Sunday, April 11, 2010

An afternoon stroll...

Walking the dogs here can be challenging.

The problem is, they like to chase wildlife. And yesterday, as I was being dragged headlong through the undergrowth (and let me tell you, huskies can drag), I began to feel nervous about what we might be pursuing. It's not as if I don't have cause: I've seen my dogs chase elephants, crocodiles, porcupines and mambas. And somewhere up ahead I could hear something big, growling.

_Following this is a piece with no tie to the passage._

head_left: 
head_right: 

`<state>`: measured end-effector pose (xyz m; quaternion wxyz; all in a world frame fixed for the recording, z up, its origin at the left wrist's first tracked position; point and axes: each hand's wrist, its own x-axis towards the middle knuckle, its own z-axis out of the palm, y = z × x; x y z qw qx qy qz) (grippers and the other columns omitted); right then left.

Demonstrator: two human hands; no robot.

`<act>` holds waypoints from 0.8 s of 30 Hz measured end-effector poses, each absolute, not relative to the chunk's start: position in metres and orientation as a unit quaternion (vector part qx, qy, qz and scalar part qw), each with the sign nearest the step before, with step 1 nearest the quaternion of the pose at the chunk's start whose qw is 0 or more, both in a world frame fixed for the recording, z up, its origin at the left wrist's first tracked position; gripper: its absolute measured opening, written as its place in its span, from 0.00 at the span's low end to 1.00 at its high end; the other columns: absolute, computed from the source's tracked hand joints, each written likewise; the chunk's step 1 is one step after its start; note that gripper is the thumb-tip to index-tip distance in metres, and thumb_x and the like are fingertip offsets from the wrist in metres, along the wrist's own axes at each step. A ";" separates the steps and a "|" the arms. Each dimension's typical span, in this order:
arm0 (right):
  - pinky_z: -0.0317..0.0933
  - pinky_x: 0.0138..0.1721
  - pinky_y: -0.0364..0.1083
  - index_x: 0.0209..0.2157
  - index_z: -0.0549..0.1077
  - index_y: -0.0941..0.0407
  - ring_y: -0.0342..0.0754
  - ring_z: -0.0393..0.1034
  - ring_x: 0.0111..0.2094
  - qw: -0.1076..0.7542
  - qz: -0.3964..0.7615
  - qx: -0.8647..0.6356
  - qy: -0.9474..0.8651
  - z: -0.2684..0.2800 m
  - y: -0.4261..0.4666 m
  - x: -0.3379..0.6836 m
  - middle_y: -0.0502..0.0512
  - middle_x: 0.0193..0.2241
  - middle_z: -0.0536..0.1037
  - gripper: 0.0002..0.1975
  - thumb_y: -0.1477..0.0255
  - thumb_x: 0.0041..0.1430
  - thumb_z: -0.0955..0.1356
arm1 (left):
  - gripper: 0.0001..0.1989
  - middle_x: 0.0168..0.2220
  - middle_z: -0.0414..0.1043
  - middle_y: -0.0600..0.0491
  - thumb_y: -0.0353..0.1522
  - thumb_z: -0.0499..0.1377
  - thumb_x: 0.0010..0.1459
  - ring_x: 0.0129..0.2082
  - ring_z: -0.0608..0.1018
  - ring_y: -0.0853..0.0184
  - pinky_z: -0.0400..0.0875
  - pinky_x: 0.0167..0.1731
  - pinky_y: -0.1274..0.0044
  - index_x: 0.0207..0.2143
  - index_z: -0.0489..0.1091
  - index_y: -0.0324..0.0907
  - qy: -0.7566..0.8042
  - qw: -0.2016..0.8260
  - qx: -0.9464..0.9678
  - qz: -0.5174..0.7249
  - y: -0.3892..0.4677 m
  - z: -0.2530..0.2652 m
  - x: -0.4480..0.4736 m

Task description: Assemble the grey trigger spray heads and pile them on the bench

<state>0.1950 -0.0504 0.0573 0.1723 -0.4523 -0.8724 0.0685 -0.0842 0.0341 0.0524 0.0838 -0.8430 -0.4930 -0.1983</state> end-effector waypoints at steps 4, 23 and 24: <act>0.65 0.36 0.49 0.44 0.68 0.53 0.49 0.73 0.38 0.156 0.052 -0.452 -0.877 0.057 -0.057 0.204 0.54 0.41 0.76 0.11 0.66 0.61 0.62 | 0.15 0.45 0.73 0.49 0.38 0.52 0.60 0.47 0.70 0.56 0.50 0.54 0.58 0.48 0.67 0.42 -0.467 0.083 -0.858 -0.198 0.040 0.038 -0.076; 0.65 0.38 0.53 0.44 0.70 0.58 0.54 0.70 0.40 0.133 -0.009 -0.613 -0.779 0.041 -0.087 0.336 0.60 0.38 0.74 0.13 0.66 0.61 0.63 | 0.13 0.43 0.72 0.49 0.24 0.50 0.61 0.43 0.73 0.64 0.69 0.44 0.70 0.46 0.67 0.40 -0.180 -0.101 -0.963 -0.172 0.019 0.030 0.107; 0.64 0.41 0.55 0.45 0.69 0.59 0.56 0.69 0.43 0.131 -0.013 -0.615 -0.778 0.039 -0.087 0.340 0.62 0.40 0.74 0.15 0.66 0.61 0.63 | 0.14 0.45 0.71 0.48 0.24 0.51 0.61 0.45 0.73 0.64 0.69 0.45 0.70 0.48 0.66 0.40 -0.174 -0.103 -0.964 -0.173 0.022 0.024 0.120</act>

As we emerged from a tangle of thorn bushes on to the fence line, I sighted our quarry: a large bush pig struggling to squeeze under the lower wire of the fence. Bush pigs (Potamochoerus porcus) are lovely: classically pig-shaped but with shaggy rufous fur and a long white mane that extends right along their backs. Their ears are tasselled at the ends and their faces patterned with white eye rings and side whiskers.
This is only the fourth time I've glimpsed the species (they're nocturnal and favour dense cover) but I was too preoccupied to really enjoy the moment. Bush pigs, you see, are famous for their viciousness when cornered (bailed up against a fence?) or attacked (by slavering huskies?). They are very powerful (weighing 60 kg) and use their 7 cm, razor-sharp lower incisors to slash at their adversary, leaving deep, vertical gashes. My vet says they're expert at disembowelling dogs. Fortunately - before we could put legend to the test - the bush pig managed to squirm under the fence and crash off into the undergrowth.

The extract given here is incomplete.